Scan the records below for lines with the word "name", then state how many you find and nothing else.

(Supplied data Opens)

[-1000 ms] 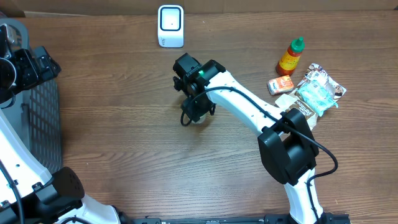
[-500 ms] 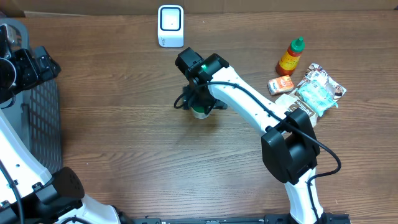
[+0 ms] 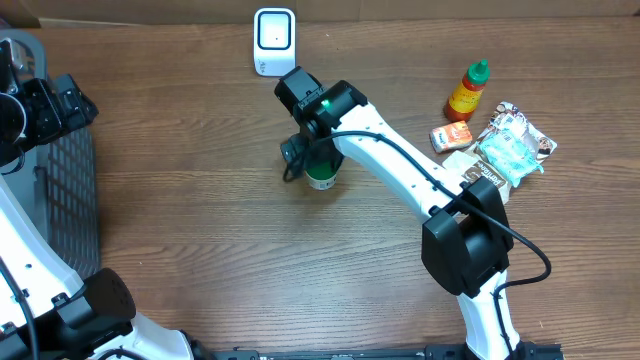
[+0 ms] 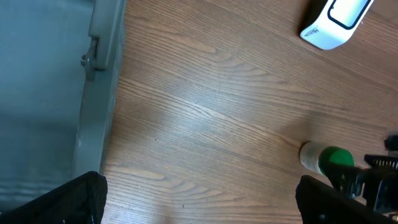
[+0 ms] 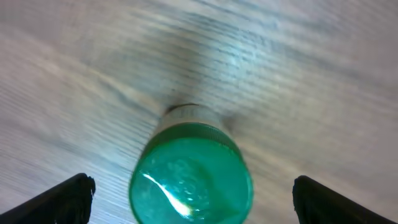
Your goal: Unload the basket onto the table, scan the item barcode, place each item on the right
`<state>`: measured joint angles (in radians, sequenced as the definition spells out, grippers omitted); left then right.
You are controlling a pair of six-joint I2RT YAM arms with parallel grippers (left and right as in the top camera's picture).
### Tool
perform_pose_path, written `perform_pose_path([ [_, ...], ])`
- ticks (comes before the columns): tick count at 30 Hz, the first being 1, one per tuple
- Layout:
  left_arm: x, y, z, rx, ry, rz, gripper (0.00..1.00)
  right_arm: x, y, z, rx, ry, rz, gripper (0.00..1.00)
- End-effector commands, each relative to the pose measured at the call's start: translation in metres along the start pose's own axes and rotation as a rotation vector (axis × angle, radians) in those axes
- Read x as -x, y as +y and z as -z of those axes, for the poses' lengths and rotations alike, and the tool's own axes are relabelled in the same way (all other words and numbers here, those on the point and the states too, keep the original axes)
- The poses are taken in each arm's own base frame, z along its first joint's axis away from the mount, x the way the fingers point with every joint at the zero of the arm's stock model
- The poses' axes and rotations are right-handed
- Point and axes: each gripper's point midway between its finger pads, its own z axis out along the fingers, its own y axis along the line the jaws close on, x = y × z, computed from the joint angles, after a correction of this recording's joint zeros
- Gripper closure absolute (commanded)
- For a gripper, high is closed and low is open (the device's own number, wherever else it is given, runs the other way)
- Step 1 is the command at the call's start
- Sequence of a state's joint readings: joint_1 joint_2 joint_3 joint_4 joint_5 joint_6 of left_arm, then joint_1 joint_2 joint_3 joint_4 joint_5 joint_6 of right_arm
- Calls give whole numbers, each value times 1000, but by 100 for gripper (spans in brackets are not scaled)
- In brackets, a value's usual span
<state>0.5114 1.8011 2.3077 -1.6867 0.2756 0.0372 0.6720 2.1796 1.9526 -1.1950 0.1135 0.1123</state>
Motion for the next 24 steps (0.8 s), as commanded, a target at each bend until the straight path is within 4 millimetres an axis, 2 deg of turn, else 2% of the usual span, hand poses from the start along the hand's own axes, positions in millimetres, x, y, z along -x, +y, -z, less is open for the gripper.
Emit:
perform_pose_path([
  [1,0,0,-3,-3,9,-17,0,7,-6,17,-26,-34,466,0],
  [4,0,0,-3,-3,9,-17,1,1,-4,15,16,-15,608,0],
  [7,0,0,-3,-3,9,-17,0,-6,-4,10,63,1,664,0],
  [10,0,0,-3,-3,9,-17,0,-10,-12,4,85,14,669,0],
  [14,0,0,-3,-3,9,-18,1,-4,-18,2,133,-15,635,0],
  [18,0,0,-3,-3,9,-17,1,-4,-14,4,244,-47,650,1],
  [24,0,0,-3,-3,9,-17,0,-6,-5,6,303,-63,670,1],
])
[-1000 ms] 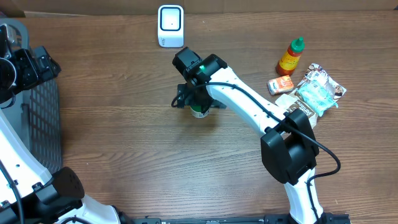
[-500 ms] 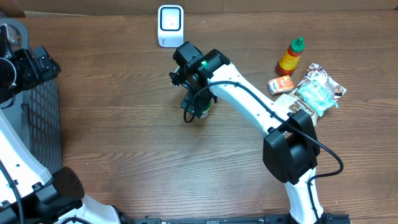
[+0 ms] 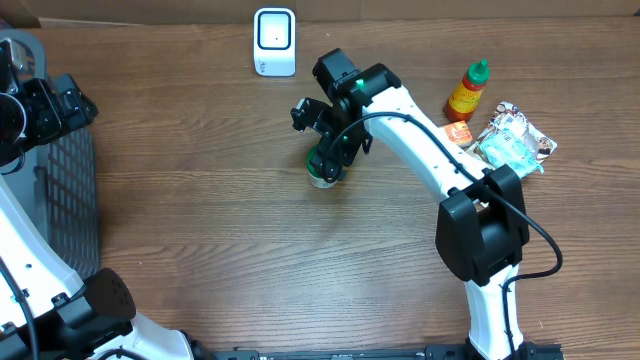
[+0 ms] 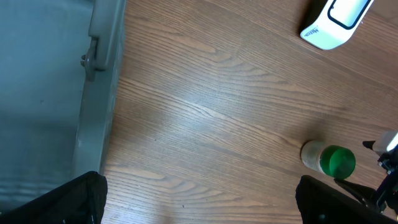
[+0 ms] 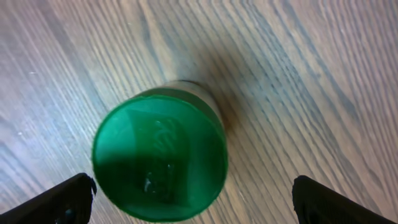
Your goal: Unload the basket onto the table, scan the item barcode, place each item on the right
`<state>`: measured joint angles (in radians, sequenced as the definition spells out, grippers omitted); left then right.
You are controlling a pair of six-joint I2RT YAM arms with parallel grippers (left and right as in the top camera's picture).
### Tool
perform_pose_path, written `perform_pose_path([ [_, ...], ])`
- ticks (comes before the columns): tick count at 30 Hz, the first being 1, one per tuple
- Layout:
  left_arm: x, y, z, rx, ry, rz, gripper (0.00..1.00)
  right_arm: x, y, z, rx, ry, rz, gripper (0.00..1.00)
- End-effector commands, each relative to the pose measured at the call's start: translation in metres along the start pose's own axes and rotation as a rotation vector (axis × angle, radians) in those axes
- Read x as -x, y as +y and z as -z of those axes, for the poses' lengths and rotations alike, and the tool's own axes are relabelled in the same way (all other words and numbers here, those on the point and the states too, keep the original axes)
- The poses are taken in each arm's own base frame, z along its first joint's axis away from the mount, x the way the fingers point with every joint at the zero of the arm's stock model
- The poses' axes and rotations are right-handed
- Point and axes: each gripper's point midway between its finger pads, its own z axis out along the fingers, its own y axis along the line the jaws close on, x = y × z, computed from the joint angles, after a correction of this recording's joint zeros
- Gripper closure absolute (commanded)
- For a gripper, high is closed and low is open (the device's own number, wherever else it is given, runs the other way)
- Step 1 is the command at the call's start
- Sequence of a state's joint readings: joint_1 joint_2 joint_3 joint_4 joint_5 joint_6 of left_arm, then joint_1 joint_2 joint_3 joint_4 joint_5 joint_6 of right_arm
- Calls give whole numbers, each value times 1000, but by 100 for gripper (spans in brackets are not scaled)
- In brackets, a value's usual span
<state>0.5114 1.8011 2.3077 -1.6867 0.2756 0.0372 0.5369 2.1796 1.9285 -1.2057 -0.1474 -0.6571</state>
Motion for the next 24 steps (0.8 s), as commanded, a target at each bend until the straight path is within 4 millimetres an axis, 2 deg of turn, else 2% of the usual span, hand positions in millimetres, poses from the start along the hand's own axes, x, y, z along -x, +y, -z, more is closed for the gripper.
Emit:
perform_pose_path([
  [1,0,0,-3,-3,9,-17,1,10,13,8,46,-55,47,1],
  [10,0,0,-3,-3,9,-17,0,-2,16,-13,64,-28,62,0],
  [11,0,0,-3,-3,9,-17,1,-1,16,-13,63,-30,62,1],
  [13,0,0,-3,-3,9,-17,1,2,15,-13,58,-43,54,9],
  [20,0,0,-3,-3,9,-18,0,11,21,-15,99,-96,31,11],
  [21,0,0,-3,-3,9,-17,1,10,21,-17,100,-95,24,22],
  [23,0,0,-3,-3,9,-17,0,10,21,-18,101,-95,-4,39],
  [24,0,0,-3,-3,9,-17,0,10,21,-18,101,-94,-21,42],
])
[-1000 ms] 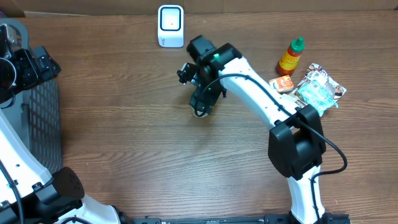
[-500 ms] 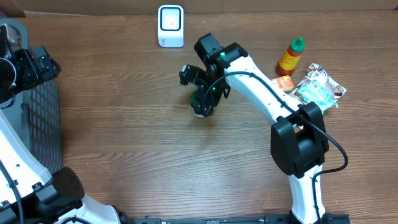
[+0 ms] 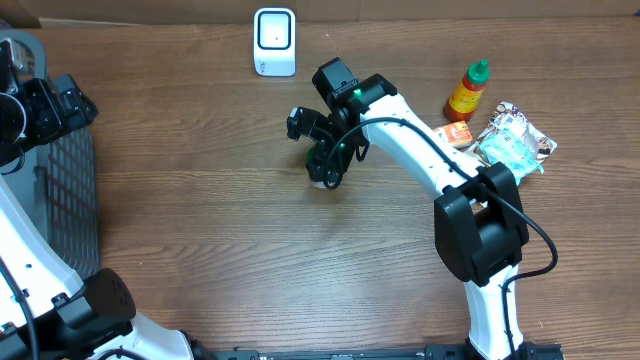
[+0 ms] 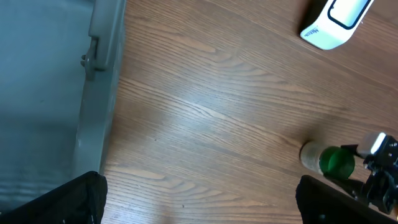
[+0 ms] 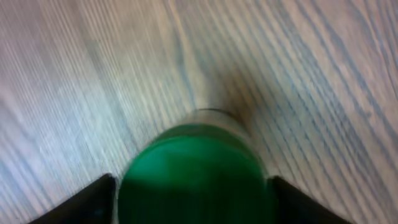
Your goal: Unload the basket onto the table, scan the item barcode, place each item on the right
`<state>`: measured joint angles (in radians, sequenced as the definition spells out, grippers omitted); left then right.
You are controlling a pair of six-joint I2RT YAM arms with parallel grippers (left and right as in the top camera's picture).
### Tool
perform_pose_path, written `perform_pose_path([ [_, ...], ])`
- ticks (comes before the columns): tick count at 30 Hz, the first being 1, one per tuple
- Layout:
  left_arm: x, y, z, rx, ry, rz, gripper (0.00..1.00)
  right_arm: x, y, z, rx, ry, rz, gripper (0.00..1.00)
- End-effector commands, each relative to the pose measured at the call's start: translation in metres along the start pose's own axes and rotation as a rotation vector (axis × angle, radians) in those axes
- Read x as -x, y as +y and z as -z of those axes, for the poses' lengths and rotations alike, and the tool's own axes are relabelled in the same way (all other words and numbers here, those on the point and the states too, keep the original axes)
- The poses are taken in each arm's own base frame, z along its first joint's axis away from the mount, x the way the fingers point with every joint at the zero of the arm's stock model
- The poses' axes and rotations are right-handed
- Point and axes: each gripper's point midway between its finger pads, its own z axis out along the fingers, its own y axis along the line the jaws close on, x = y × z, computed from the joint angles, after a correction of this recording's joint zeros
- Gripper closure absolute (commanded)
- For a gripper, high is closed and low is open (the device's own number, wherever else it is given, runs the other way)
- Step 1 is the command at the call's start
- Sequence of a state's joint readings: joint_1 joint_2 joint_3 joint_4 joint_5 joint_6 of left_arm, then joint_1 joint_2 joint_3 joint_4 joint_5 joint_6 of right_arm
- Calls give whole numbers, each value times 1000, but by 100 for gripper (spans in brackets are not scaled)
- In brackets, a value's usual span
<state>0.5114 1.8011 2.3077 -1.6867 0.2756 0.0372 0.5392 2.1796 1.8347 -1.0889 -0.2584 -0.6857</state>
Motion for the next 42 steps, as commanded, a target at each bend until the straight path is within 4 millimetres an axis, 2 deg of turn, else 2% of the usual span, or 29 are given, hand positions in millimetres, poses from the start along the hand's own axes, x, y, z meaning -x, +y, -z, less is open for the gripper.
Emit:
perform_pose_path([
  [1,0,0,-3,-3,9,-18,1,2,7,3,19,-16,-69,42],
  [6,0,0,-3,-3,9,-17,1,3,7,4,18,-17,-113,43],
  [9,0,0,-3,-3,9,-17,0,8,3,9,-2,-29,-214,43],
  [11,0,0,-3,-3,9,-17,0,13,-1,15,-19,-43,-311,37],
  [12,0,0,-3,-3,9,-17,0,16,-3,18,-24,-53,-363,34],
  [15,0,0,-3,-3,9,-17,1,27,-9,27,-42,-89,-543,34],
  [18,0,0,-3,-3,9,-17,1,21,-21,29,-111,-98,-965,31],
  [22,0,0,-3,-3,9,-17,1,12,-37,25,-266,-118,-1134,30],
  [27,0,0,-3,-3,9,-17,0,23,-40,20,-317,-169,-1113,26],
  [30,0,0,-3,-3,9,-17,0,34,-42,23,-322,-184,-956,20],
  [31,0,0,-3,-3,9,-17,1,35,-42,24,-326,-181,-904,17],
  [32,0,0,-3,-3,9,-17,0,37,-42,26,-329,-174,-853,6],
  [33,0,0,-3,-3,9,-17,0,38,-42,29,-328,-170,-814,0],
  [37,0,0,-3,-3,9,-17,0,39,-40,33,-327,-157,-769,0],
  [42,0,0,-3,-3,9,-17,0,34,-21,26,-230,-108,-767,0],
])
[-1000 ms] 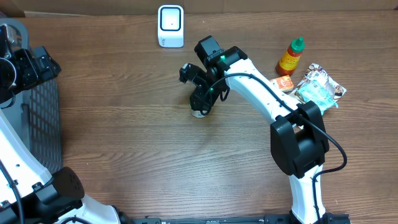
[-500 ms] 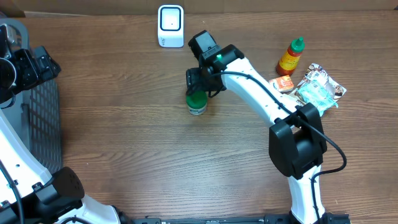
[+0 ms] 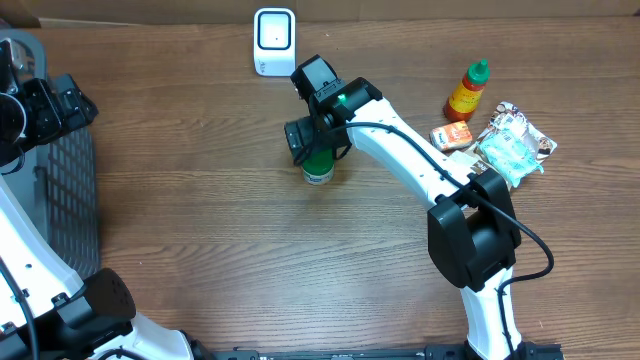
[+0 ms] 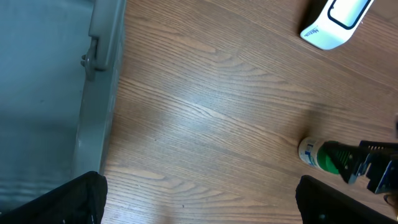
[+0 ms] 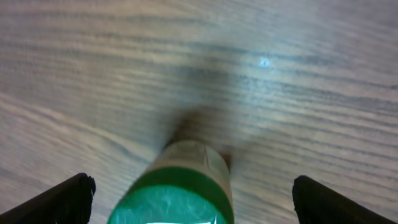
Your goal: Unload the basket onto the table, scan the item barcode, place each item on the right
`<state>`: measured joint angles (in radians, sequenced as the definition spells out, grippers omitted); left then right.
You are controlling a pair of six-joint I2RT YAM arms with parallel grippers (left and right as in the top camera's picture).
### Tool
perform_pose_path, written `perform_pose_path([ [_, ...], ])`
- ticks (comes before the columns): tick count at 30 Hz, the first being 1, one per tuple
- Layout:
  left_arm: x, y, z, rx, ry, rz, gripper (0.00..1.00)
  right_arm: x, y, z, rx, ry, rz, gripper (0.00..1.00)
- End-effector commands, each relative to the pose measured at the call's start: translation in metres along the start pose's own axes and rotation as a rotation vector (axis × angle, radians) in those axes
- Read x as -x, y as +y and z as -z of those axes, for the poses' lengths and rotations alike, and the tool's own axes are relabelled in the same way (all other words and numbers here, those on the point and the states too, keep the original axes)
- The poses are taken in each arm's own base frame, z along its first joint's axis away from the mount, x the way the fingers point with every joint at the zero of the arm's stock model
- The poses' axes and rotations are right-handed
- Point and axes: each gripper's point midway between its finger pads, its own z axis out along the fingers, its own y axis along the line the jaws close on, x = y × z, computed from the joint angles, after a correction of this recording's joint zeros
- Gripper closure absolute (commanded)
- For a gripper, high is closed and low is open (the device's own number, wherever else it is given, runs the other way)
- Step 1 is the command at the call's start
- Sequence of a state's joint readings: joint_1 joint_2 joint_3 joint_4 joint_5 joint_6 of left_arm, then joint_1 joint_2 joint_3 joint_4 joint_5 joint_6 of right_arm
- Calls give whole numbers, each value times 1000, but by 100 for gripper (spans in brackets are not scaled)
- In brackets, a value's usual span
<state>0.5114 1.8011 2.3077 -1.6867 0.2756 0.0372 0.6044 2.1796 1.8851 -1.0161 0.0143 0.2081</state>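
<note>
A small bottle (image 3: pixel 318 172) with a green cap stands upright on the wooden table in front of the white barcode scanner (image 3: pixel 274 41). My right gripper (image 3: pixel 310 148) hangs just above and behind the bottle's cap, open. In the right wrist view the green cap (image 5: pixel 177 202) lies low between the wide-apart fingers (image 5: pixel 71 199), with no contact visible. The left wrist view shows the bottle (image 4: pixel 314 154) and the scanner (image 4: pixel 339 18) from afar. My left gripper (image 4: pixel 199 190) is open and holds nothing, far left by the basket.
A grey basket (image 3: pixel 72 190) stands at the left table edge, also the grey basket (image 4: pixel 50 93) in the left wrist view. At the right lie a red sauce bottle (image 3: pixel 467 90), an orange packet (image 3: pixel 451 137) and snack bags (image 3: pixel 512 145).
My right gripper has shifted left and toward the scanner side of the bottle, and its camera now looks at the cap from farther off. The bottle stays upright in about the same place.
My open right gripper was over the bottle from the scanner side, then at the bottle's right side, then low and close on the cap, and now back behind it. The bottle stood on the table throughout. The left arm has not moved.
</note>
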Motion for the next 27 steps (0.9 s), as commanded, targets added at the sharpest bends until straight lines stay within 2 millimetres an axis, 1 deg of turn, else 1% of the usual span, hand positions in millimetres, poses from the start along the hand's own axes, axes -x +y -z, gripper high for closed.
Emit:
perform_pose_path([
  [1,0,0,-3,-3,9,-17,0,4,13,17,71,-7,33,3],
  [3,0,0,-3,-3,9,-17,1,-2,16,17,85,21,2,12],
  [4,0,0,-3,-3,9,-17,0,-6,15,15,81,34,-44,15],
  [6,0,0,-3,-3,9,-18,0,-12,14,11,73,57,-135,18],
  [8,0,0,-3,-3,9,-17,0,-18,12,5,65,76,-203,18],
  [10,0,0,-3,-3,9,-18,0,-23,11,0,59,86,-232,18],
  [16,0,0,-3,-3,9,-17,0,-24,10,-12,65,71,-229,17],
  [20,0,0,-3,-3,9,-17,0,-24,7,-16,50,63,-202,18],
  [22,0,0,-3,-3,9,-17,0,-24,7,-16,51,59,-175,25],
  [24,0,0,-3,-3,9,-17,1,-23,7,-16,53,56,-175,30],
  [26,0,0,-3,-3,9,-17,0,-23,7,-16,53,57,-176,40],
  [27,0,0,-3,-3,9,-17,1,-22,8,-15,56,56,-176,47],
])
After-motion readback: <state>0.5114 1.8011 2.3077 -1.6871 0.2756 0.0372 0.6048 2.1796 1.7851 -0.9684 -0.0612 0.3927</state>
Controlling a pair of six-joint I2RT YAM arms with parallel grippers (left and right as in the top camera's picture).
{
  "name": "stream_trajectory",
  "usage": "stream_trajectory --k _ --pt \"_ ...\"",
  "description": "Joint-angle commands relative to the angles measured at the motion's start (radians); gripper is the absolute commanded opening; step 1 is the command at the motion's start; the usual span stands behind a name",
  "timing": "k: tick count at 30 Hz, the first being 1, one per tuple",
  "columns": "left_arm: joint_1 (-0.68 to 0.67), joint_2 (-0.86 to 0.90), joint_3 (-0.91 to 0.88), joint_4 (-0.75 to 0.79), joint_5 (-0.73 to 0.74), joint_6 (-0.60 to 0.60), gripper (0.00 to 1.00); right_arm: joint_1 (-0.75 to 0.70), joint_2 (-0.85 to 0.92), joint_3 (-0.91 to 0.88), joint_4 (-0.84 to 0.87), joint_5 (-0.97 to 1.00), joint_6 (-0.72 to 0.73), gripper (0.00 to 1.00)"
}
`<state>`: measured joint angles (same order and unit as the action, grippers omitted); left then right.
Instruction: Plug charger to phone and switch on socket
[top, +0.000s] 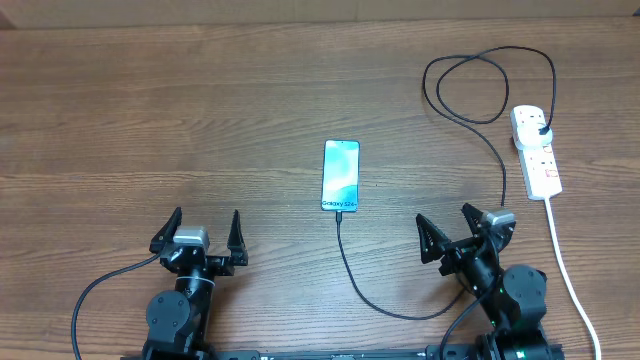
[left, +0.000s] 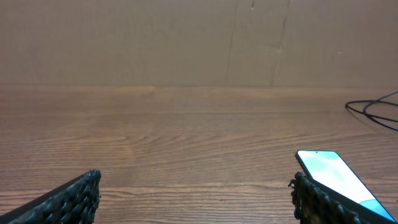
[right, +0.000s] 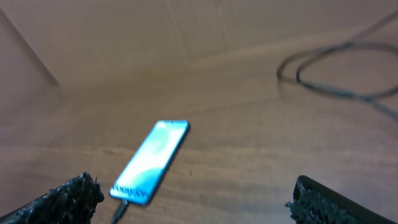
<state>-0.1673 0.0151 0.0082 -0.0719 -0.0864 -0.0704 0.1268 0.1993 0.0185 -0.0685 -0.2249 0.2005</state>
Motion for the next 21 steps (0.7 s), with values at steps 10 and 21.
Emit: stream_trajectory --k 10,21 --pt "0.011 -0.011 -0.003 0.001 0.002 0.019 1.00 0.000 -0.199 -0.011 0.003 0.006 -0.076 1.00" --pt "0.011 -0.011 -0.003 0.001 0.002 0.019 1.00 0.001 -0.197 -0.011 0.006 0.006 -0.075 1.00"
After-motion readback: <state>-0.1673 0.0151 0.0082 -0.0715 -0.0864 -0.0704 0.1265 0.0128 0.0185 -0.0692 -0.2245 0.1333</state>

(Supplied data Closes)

• _Exercise result_
2